======== RECORDED DATA

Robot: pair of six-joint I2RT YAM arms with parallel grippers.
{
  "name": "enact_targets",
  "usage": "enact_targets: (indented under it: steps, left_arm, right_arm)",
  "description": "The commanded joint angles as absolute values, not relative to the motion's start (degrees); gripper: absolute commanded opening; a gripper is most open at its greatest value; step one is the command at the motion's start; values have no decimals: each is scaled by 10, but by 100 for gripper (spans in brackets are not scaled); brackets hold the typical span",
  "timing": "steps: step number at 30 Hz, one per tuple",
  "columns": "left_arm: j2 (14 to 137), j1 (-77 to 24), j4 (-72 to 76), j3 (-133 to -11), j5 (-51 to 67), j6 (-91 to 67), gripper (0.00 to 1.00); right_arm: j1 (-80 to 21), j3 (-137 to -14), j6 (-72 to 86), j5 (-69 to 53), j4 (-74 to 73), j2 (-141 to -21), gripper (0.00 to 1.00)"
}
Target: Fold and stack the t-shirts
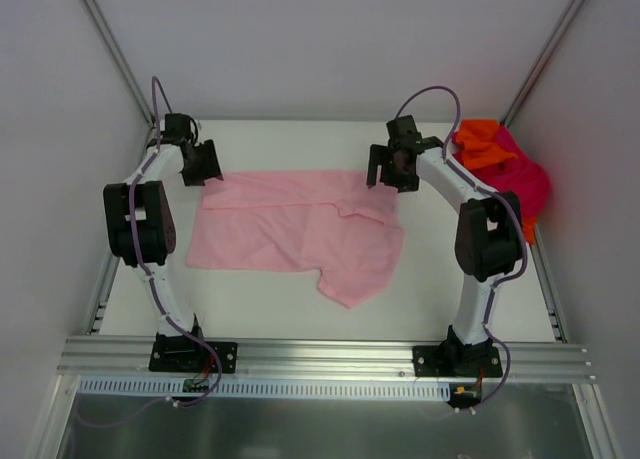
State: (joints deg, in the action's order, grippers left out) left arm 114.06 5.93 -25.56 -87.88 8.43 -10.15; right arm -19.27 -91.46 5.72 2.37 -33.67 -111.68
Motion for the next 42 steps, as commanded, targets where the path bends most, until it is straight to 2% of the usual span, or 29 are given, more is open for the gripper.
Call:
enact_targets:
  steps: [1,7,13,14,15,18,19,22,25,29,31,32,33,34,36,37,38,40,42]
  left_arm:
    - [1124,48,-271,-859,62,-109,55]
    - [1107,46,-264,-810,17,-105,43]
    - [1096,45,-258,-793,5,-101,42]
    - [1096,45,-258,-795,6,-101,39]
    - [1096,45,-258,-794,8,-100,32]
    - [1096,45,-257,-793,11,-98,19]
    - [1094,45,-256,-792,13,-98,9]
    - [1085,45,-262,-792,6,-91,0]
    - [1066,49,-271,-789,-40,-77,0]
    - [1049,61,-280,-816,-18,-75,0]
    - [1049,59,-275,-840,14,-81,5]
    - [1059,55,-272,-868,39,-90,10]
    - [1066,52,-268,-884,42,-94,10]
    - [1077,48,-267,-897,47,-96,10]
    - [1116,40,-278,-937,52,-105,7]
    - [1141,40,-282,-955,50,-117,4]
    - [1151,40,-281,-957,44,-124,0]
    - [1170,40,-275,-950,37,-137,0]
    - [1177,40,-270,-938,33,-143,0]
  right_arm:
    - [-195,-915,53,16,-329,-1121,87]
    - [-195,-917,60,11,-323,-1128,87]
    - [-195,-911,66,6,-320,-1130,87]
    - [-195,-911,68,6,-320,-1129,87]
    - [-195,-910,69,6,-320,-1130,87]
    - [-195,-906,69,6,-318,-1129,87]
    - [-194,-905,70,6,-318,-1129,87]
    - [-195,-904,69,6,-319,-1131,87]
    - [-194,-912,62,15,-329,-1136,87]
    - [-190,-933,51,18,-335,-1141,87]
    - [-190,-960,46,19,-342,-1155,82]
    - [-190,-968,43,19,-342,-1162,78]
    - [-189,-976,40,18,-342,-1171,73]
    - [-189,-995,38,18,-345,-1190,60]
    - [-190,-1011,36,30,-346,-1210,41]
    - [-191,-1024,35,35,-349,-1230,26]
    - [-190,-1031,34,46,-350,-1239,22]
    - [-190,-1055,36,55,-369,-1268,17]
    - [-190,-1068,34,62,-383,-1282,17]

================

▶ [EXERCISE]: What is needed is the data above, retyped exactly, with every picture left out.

▶ [EXERCISE SOLUTION]:
Robot: pair of six-joint I2RT YAM arms with parallel grippers.
{
  "name": "enact_targets",
  "usage": "enact_targets: (indented under it: steps, left_arm, right_arm)",
  "description": "The commanded joint angles as absolute values, not relative to the motion's start (degrees); gripper: absolute commanded opening; a gripper is most open at its greatest value; step one is the command at the motion's start; values have no decimals: each is scaled by 10, but by 100 for gripper (spans in brackets are not scaled); brackets hold the typical span",
  "timing": "steps: step number at 30 Hz, one per tuple",
  "columns": "left_arm: j2 (14 to 137), j1 (-77 to 24), j4 (-72 to 76), j3 (-133 to -11), j5 (-51 to 67), j6 (-91 to 67), gripper (0.00 to 1.00); right_arm: j1 (-80 to 21), j3 (-137 to -14), j6 (-72 to 86), j5 (-69 to 53), j4 (-74 to 73), j2 (-141 to -21), gripper (0.00 to 1.00)"
}
Target: Fold and stack the t-shirts
State: (joints deg, in the action's order, grippers left out) left arm 114.06 5.93 -25.56 -87.88 8.43 -10.15; right arm -19.27 -91.46 5.72 2.37 -33.67 -111.68
Motion for the next 42 steps, as commanded, targets where the path bends most, until it is straight to 2% of the usual span, or 29 are given, more is open for the gripper.
Call:
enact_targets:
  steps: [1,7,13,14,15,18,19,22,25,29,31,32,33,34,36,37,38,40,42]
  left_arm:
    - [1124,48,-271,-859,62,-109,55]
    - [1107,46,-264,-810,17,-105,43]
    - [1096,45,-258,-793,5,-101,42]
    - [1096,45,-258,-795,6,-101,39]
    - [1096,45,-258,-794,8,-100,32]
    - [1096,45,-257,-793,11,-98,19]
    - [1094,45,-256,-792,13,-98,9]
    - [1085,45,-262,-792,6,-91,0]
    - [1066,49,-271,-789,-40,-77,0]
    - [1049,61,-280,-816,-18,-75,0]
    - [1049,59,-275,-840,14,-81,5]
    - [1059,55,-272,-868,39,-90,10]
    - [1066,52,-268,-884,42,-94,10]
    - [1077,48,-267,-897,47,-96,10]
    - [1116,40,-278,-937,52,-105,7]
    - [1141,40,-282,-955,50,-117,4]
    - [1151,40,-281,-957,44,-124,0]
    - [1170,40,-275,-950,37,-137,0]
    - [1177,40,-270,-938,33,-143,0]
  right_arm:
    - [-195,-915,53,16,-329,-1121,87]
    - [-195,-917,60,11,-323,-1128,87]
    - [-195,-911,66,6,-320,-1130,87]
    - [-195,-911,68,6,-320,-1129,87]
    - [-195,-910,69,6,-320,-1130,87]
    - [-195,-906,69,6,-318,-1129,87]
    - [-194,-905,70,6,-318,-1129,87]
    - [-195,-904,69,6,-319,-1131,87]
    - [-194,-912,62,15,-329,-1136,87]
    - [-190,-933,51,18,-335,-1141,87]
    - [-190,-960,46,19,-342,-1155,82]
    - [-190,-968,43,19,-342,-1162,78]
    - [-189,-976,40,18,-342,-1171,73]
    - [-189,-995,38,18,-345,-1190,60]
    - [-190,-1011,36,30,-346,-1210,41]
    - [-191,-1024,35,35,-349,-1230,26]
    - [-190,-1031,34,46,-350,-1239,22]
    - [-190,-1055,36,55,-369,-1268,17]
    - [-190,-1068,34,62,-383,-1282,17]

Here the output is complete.